(Beginning of Data below)
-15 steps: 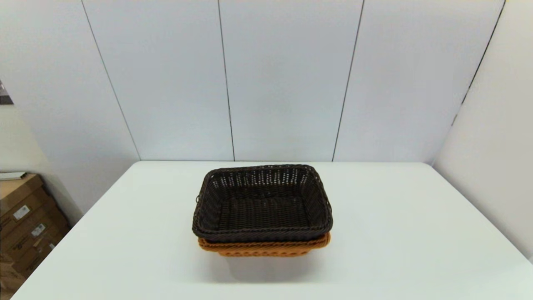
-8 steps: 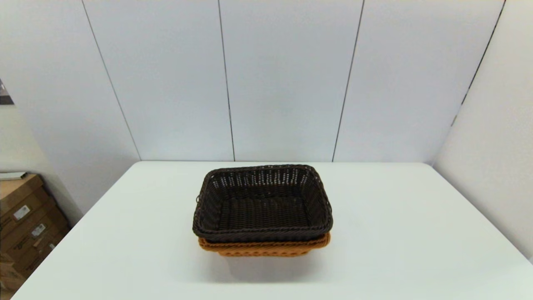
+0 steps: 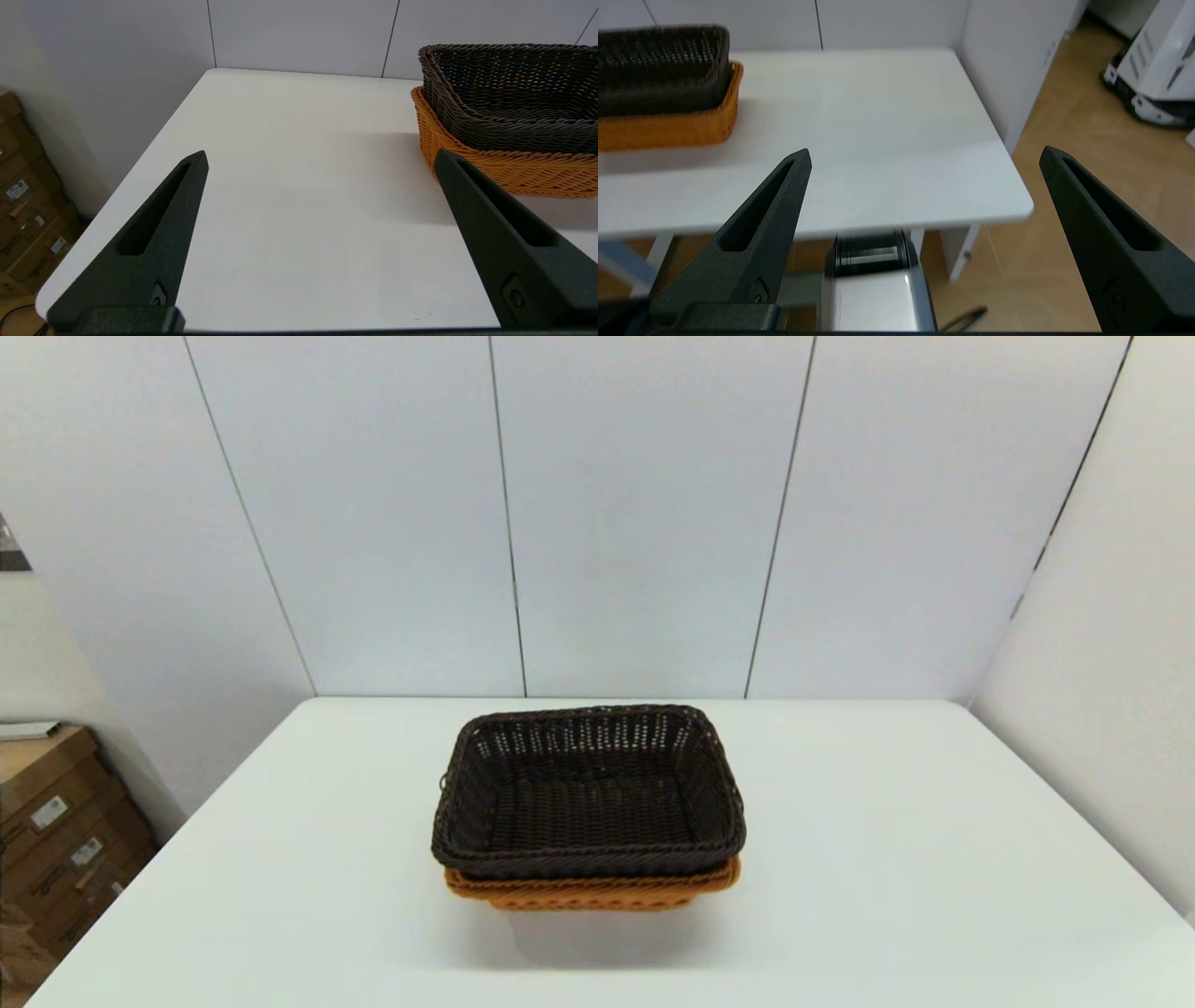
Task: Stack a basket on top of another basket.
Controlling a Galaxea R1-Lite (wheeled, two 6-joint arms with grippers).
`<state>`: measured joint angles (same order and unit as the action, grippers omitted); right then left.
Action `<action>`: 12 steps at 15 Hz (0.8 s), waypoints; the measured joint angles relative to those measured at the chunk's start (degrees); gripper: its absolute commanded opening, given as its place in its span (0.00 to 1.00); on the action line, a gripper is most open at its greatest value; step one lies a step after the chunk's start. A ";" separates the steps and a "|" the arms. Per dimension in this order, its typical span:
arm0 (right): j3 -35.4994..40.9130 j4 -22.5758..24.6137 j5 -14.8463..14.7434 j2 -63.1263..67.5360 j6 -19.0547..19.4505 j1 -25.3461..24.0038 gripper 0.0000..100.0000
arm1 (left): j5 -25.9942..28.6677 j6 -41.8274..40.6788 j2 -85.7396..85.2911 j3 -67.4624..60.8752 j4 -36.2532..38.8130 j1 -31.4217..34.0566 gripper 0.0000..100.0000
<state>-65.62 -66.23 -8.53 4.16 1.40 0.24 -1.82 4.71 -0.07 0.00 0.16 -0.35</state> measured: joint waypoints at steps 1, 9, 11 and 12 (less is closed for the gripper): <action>4.66 5.27 0.05 -1.44 -0.26 -0.04 1.00 | 0.00 -0.02 0.00 0.00 -0.02 0.00 1.00; 48.02 51.14 -1.63 -4.21 3.97 -0.15 1.00 | 0.00 -0.02 0.00 0.00 0.00 0.02 1.00; 55.56 60.11 0.11 -4.23 5.67 -0.17 1.00 | 0.00 0.00 0.00 0.00 0.00 0.02 1.00; 58.30 61.99 1.97 -4.25 6.42 -0.17 1.00 | 0.00 0.00 0.00 0.00 0.00 0.02 1.00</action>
<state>-7.33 -4.24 -6.56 -0.10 7.83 0.07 -1.82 4.71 -0.07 0.00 0.16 -0.33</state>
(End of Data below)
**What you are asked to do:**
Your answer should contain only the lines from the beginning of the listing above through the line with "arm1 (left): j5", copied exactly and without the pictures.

**Answer section:**
-15 steps: 
-8 steps: 
+0 steps: 
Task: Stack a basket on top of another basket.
Controlling a Galaxea R1-Lite (wheeled, two 6-joint arms with grippers).
`<state>`: measured joint angles (same order and unit as the action, grippers omitted); right then left.
Action `<action>`: 12 steps at 15 Hz (0.8 s), waypoints; the measured joint angles relative to those measured at the chunk's start (degrees); gripper: its absolute commanded opening, given as its place in its span (0.00 to 1.00); on the action line, a gripper is most open at its greatest value; step one lies a step after the chunk's start. A ";" separates the steps and a "|" the arms. Per dimension in this order, its typical span:
arm0 (right): j3 -35.4994..40.9130 j4 -22.5758..24.6137 j5 -14.8463..14.7434 j2 -63.1263..67.5360 j6 -19.0547..19.4505 j1 -25.3461..24.0038 gripper 0.0000..100.0000
arm1 (left): j5 -25.9942..28.6677 j6 -41.8274..40.6788 j2 -85.7396..85.2911 j3 -67.4624..60.8752 j4 -36.2532..38.8130 j1 -31.4217..34.0566 gripper 0.0000..100.0000

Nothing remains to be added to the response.